Given data Block Start
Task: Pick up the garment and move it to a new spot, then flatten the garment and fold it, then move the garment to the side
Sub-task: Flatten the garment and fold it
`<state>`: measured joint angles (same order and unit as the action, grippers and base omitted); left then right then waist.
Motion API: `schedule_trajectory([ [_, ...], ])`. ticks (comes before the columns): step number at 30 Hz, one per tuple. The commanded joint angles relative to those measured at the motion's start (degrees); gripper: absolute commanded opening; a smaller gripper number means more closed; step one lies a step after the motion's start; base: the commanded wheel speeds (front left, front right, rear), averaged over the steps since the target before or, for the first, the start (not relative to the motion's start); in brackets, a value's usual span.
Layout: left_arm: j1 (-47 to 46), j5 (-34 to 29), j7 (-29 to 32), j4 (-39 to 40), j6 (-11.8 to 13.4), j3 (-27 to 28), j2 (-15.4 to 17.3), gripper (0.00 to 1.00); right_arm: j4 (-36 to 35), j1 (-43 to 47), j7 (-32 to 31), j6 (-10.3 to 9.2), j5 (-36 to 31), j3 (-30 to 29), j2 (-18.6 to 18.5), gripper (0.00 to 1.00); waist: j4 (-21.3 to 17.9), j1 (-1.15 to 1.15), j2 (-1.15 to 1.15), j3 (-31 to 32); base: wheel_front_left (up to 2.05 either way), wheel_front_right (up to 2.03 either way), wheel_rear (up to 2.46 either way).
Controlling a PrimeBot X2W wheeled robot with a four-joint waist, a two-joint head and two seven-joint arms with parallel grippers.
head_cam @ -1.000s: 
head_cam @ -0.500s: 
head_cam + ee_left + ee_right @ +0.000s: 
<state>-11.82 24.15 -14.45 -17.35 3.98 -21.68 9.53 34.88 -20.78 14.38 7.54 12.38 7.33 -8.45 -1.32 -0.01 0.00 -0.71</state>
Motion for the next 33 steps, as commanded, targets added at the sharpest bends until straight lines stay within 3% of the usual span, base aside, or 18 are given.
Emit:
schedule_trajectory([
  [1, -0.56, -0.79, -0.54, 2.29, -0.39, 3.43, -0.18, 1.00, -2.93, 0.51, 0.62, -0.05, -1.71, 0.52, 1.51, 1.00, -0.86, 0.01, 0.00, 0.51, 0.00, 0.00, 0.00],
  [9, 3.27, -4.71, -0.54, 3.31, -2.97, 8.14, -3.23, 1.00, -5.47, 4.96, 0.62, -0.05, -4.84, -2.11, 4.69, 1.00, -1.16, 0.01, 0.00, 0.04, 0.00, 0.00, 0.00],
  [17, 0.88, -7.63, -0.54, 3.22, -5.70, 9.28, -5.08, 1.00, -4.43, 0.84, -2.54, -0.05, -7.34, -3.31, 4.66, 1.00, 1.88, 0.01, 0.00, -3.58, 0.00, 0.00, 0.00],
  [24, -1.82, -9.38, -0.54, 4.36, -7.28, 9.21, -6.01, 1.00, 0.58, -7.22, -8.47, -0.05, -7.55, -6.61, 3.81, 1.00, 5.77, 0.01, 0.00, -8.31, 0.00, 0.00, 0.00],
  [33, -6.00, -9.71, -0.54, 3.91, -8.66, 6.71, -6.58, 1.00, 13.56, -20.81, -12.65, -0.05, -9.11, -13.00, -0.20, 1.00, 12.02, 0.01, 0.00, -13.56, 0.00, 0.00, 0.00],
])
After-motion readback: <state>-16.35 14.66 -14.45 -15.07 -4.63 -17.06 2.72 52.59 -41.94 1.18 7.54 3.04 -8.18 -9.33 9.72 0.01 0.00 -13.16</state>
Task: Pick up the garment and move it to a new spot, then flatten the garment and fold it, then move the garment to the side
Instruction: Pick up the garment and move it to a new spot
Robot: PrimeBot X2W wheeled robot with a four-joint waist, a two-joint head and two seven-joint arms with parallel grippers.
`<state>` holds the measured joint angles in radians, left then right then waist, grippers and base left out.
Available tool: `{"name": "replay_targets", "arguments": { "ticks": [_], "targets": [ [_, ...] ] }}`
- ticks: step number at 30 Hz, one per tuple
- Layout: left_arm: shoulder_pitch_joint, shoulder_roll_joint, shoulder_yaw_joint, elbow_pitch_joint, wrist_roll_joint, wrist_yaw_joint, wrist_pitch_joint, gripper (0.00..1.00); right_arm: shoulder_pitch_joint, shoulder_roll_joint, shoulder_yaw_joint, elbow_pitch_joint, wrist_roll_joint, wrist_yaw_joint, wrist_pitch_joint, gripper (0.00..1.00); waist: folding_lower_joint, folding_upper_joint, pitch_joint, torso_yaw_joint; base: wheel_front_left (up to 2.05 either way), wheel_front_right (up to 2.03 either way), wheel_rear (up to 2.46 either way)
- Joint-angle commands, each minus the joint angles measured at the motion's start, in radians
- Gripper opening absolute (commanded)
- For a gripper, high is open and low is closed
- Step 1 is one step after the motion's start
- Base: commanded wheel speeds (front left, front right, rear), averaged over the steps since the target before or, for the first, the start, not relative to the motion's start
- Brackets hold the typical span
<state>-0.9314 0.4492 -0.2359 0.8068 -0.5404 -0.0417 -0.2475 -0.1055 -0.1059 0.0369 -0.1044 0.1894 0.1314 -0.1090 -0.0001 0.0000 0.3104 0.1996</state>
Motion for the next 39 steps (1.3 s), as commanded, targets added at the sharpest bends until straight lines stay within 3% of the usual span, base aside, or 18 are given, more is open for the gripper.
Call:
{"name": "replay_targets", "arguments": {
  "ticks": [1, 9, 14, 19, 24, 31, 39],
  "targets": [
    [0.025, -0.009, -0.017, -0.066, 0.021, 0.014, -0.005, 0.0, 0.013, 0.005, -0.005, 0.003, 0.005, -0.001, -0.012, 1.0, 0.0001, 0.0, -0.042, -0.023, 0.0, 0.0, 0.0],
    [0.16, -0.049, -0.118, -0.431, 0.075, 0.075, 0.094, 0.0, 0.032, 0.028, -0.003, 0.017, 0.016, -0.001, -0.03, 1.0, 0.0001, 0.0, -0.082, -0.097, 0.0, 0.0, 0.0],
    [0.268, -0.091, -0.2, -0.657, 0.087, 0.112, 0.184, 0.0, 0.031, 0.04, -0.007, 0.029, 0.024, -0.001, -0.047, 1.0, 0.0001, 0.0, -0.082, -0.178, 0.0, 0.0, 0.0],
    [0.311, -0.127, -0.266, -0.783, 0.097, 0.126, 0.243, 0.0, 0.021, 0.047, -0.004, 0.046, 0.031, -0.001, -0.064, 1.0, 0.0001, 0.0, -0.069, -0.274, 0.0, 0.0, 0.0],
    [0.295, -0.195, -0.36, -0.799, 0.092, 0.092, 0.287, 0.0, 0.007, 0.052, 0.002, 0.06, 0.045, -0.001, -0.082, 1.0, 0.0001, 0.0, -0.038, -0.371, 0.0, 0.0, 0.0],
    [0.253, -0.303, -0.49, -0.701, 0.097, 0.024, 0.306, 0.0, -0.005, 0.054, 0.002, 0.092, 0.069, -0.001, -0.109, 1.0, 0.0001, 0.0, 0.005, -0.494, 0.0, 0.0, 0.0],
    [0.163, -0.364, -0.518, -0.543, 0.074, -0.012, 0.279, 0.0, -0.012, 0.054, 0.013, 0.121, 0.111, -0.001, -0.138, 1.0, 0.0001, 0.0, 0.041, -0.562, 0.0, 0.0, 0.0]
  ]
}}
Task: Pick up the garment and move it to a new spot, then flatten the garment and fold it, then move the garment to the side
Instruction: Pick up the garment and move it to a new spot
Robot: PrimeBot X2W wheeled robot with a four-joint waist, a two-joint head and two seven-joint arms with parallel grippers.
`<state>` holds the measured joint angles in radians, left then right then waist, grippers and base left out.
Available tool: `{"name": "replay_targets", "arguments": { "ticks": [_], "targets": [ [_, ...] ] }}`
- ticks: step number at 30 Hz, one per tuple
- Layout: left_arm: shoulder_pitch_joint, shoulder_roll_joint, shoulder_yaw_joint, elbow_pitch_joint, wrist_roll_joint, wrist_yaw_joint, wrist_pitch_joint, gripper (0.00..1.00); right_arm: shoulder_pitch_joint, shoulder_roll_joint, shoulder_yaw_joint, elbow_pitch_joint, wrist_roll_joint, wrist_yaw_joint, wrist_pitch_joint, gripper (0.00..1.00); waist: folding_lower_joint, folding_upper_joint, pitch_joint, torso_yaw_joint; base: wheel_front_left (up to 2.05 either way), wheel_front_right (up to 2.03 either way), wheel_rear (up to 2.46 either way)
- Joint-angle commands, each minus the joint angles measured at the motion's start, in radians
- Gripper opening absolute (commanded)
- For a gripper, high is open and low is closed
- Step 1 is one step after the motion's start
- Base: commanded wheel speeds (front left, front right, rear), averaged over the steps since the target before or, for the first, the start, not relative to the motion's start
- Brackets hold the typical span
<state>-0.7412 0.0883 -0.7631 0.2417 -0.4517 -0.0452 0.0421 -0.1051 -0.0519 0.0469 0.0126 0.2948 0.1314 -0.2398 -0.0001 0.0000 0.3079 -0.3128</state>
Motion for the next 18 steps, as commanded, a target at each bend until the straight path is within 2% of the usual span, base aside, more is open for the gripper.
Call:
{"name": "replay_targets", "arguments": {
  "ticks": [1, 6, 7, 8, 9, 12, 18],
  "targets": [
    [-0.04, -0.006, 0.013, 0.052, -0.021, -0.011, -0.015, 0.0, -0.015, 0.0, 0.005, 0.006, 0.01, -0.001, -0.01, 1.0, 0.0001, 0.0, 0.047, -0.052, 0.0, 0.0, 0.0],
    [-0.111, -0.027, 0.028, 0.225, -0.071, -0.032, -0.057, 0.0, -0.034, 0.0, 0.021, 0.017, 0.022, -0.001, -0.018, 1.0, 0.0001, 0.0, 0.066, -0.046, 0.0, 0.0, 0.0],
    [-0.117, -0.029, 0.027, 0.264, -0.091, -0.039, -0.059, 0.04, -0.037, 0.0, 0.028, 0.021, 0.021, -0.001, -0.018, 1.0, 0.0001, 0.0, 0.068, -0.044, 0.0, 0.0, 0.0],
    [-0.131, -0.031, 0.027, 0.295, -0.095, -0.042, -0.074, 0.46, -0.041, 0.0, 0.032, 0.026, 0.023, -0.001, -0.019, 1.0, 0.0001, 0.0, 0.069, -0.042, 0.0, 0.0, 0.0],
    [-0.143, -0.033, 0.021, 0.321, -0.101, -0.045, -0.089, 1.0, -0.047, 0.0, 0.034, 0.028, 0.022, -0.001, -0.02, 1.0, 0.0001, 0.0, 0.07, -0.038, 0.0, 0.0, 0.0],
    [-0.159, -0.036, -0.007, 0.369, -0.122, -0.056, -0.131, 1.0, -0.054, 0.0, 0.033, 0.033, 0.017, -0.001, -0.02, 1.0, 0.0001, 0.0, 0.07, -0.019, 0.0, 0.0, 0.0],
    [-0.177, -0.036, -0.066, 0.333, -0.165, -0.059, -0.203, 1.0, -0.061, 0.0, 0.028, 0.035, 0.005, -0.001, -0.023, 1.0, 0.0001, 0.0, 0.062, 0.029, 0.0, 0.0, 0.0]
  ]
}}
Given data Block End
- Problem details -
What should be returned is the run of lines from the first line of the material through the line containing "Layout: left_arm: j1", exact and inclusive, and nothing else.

- Reply to the task -
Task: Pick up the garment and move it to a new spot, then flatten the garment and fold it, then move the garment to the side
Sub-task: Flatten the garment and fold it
`<state>`: measured joint angles (same order and unit as the action, grippers and base omitted); left then right then waist.
Motion API: `schedule_trajectory([ [_, ...], ])`. ticks (comes before the columns): step number at 30 Hz, one per tuple. The commanded joint angles relative to those measured at the motion's start (degrees); gripper: absolute commanded opening; a smaller gripper number means more closed; step one lies a step after the motion's start; base: the commanded wheel speeds (front left, front right, rear), averaged over the steps since the target before or, for the first, the start (not relative to the motion's start); in brackets, a value's usual span.
Layout: left_arm: j1 (-47 to 46), j5 (-34 to 29), j7 (-29 to 32), j4 (-39 to 40), j6 (-11.8 to 13.4), j3 (-27 to 28), j2 (-15.4 to 17.3), gripper (0.00 to 1.00); right_arm: j4 (-36 to 35), j1 (-43 to 47), j7 (-32 to 31), j6 (-10.3 to 9.2), j5 (-36 to 31), j3 (-30 to 29), j2 (-18.6 to 18.5), gripper (0.00 to 1.00); waist: j4 (-21.3 to 17.9), j1 (-1.15 to 1.15), j2 (-1.15 to 1.15), j3 (-31 to 32); base: wheel_front_left (up to 2.05 either way), wheel_front_right (up to 2.03 either way), wheel_rear (up to 2.46 either way).

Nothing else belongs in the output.